Ronan blinked slowly at the man, cracking his knuckles. "No, you earn respect by being a good father, by not treating his children or wife like muck on his shoe. You earn respect by taking responsibility for the lives you help create. You've never done either of those things, so I don't see where you got the idea that you deserve respect." He bared his teeth, snarling, "You're a bastard and a pig, and your wife didn't deserve to have her unborn child taken from her because of you."
"Don't you talk to me like that!" Robert Parrish shouted, throwing another punch, but Ronan was already moving, his fists flying into his face and body with calculated precision, almost as if each strike had been choreographed. He stumbled back, his nose broken and blood slipping passed his lips as Ronan shoved him back through the doorway.
Adam returned to his body then, his knuckles aching, his chest heaving with each satisfied breath. "Don't ever try to contact me again, don't even call me your son.

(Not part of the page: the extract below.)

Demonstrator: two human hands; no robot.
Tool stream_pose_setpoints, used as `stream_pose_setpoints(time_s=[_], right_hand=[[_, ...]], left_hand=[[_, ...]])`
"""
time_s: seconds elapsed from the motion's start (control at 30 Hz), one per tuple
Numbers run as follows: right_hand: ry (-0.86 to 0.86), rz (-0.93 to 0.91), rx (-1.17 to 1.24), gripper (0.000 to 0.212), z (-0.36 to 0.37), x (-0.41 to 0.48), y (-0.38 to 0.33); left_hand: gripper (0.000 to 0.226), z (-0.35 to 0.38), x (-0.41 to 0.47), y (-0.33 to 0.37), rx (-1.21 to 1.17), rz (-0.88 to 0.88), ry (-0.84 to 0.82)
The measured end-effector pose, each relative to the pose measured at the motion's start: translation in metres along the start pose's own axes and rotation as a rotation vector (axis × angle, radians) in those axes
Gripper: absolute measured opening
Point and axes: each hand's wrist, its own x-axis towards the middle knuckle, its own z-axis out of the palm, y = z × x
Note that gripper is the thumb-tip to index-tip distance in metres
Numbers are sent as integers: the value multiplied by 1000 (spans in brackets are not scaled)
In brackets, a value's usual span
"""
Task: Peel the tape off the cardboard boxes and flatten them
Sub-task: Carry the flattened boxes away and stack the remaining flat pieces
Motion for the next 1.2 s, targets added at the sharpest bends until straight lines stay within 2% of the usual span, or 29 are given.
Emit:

You've never been a father to me. You deserve every bruise and injury you ever gave me ten fold, and for her sake, I hope my mother leaves you for what you've just done to her," he spat, slamming the door on the man who was supposed to be his father.
Turning, he found Ronan standing behind him, a proud smirk curving his lips. "Thank you," he muttered, glancing towards the floor.
"You're welcome," Ronan murmured, taking his hand and pulling him towards the small bathroom. He pushed him down onto the toilet lid, ripping off a long bit of toilet paper to dab at the blood on Adam's face. "Good news, your nose isn't broken and all of your teeth are intact."
"Will I be able to get on the plane without being asked any questions?"
"No. You're royally fucked in that respect."
Laughing, feeling lighter than he ever had in years, Adam stared up at Ronan. "Really, thank you."
"You only needed to say it once," Ronan growled irately.
"Yes, but I wanted to say it again." With the taste of blood and victory still in his mouth, Adam leaned forward, and kissed Ronan like they'd never kiss again.